Return, from the listing below, every line that includes "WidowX".

━━━━━ STORED DATA ━━━━━

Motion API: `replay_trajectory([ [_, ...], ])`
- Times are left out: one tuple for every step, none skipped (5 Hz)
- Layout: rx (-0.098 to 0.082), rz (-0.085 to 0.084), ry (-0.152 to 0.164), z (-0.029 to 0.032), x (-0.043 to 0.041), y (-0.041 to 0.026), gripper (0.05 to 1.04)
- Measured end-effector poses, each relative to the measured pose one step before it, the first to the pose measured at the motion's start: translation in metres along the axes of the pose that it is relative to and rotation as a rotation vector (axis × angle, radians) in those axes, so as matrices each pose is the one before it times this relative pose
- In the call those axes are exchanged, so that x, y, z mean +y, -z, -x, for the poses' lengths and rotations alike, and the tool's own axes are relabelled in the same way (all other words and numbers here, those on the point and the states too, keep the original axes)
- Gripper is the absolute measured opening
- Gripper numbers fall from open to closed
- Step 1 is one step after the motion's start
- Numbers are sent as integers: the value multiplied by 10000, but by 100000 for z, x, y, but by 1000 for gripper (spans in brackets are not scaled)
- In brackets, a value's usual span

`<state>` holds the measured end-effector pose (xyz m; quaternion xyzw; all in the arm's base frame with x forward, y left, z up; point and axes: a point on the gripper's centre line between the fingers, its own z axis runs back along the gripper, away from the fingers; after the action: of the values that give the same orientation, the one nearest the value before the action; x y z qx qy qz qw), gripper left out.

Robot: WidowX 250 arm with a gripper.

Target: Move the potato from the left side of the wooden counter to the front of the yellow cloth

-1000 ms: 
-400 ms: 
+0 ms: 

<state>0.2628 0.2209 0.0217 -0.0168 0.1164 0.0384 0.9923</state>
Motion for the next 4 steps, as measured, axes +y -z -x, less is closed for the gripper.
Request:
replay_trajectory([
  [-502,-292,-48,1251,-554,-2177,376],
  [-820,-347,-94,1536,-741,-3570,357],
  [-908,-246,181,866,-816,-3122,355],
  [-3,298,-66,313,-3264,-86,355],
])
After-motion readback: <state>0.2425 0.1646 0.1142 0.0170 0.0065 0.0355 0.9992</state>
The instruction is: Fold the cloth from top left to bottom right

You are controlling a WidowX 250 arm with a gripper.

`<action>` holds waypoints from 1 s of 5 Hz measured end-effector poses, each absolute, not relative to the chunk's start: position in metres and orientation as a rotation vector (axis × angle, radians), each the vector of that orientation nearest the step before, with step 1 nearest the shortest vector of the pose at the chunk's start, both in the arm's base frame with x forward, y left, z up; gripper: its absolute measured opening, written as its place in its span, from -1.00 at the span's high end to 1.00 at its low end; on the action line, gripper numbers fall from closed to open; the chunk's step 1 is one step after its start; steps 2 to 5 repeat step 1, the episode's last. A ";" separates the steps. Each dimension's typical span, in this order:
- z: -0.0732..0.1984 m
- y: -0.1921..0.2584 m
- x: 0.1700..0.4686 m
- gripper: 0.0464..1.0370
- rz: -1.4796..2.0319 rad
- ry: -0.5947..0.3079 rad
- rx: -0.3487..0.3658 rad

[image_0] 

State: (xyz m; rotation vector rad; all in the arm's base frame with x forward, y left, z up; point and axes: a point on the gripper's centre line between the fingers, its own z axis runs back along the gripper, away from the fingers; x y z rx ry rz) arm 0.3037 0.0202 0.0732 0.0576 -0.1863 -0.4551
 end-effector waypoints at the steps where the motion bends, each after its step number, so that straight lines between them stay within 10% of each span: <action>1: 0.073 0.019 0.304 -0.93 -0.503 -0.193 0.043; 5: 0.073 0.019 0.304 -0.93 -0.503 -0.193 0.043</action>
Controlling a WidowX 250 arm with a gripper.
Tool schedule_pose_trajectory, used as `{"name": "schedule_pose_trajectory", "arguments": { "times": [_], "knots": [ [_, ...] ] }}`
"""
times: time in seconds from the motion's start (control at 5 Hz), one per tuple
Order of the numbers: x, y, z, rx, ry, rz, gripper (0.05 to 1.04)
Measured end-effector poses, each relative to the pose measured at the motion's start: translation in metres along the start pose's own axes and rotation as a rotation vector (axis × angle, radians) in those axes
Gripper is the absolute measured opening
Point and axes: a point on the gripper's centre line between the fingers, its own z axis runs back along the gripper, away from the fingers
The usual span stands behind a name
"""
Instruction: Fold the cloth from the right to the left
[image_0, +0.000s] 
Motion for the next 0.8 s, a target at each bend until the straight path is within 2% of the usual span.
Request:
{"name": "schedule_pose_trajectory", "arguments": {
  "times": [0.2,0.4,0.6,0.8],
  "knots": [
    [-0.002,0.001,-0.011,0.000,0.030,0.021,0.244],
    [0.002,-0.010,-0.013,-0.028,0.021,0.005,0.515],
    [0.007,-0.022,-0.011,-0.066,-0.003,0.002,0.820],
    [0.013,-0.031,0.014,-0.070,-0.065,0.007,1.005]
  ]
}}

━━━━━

— SOLUTION FOR THIS PROBLEM —
Robot: WidowX 250 arm with a gripper.
You are controlling a WidowX 250 arm with a gripper.
Controlling a WidowX 250 arm with a gripper.

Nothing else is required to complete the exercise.